--- PROBLEM STATEMENT ---
Would you please set down, word for word, the lines from the one with "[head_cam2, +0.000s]" through the final line of the data below, omitting any pictures?

------ INFORMATION SUPPLIED

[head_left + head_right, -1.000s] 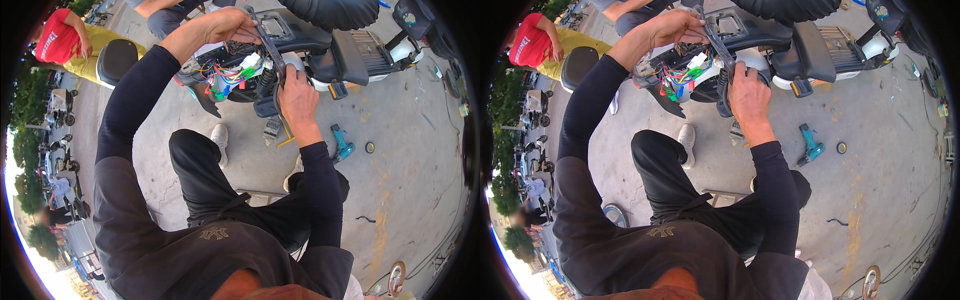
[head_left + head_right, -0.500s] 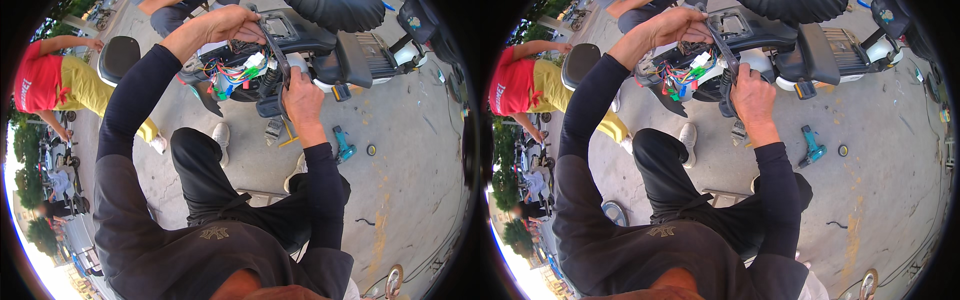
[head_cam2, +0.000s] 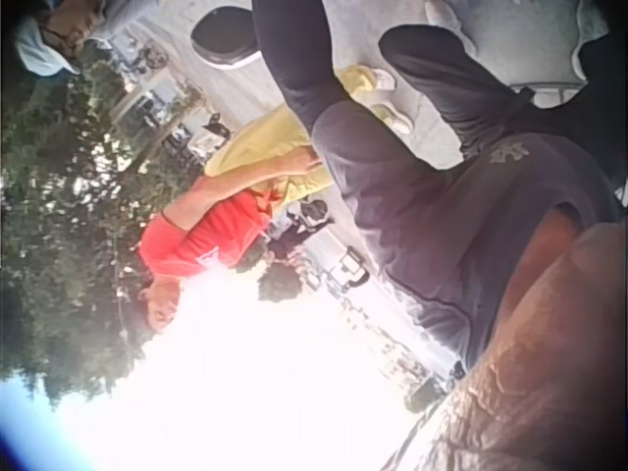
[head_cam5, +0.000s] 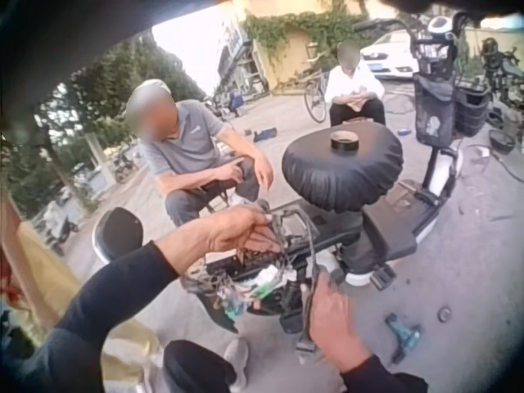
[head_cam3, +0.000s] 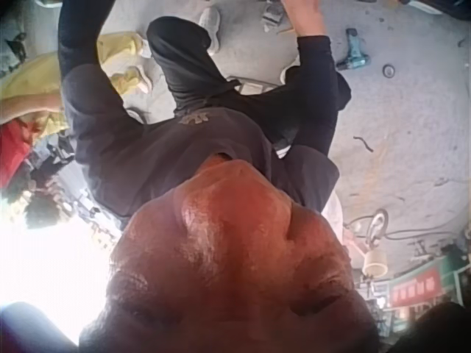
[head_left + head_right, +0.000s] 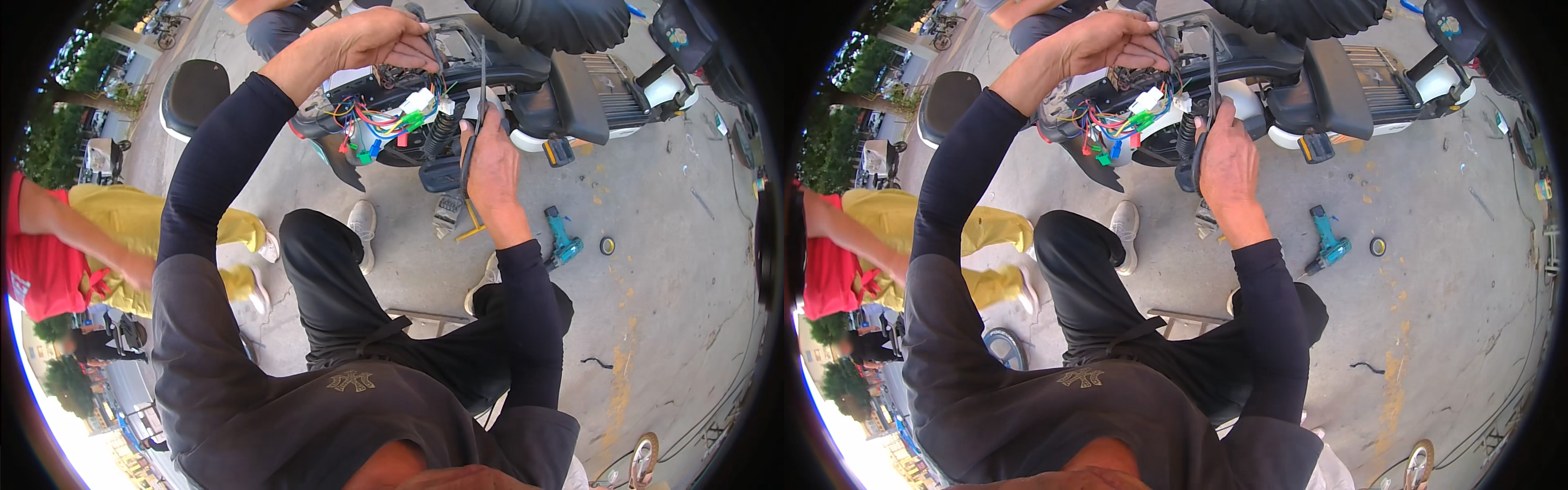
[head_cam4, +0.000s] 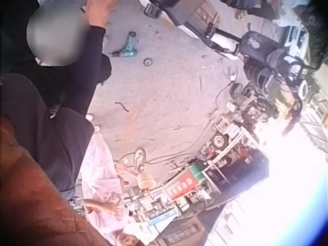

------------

--- OUTPUT FOR THIS TASK ---
[head_cam2, +0.000s] 
[head_cam5, +0.000s] 
[head_cam3, +0.000s] 
[head_left + head_right, +0.000s] 
[head_cam4, +0.000s] 

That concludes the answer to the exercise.